Made in the shade.  Crow and Paul put on the north side.

Ol gives the cupola its first coat.

About half way with the roof. After struggling for a week with the cupolas, I decided to skip ’em. It won’t look as quaint but it may get a roof by winter.

More on (not talking about the crew). July 2.

We’ve had near 100F highs for at least a week now – seems like two or three. We are working for a few hours in the early morning, then bailing. Have been watering the garden by hand with the neighbor’s water but can’t keep up.

I heard from Warren Wilson last night. His harvest is in and about twice what I anticipated. Will send off for a protein test when his sample arrives.

July 2nd from the inside.

Starting to look something like a barn. Crow and I have finished the roof. On the 19th of July, Philip Winter delivered the 24″ Meadows mill you see here and which I have begun to disassemble to clean.

This machine has an old flat belt drive. I’ve purchased a lawn tractor with a broken mowing deck to use as a power plant. The plan is to jack up the rear end and run the belt on one of the back tires.

The North wall is mostly on. The seams in the OSB are nailed to 2 x 4s on the other side. A shed roof will cover that entire side.

The mill near it’s final location. We used the chain hoist to get the mill off the pallets that it came on. Trying to get the hopper height as low as possible so I don’t have to life the grain any higher than necessary. We will use the hoist on the gantry crane I will build at the front of the building and when it comes time to dress the mill stones which are 24 inches in diameter and 6 inches thick.

The threshing machine. The shaft is 3/4″ black pipe with pieces of chain attached. In a trial we discovered that the straw winds around the shaft. We think it doesn’t spin fast enough.

Note: Even with a new belt and pulley turning at twice the speed, it did not perform as I hoped. It may work as a batch processor but not as a continuous process machine.

Another disappointment today: the Gravely broke down trying to mow some grain.

The north wall construction. I’m going to put a metal skirt on the bottom to keep bugs and critters out. Finally able to get at least the long handled tools out of the shed house.
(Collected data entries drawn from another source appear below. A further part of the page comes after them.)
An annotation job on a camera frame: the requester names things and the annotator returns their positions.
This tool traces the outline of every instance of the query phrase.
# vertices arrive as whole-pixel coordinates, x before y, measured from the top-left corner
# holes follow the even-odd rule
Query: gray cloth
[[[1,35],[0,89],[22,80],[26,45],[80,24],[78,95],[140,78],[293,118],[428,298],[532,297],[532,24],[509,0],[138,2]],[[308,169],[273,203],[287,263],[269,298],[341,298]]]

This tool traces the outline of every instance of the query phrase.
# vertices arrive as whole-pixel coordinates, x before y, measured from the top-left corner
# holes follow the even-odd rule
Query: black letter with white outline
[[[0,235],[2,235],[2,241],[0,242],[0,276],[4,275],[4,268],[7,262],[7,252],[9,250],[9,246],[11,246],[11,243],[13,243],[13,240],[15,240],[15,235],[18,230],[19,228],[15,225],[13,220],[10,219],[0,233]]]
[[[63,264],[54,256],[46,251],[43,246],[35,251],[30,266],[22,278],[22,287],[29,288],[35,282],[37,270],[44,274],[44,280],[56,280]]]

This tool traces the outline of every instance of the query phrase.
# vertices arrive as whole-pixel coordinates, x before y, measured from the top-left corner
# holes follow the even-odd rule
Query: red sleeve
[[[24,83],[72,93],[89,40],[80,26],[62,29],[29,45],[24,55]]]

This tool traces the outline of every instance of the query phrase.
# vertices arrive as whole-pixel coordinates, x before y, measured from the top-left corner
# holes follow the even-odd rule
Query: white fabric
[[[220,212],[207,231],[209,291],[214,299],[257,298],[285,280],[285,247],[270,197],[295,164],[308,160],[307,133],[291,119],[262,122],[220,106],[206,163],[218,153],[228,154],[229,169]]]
July 30, 2012 – 98 degrees F. Paul drove this (13 feet wide) rig 30 miles from Fayette to Coats Lane to cut the grain after none of the local farmers would help out. He only experienced one incident where neither the oncoming traffic nor he could pull off the road.

The last of the wheat is harvested.

The harvest crew unloads.

The rye drying. There were a lot of weeds in the field. (The little rain we had encouraged them.) Bits of green leaf were scattered throughout the harvested grain. So we will dry them and blow them out when we clean the grain. Both the rye and the wheat look good.

The wheat drying.

Putting up the main rafters for the shed.

We thought there might be rain. Ha!

Planted the winter garden Aug. 16.

Main rafters up.  Crow sucks in his gut.

The completed shed.

A flat belt will pass through the wall from the mill to the red garden tractor (you can just barely make out) on the other side. The tractor will be on blocks with the belt around one of the drive wheels. Hope this works better than the home made threshing machine.

The compost setup. Keep the straw in the middle. Fill one bin then move on to the one on the other side while that completes composting.

September 8, 2012 – starting the walls. This is the west end. The windows will be wood frame double glazed with storms that were donated by Rod Dent – the neighbor on the northwest.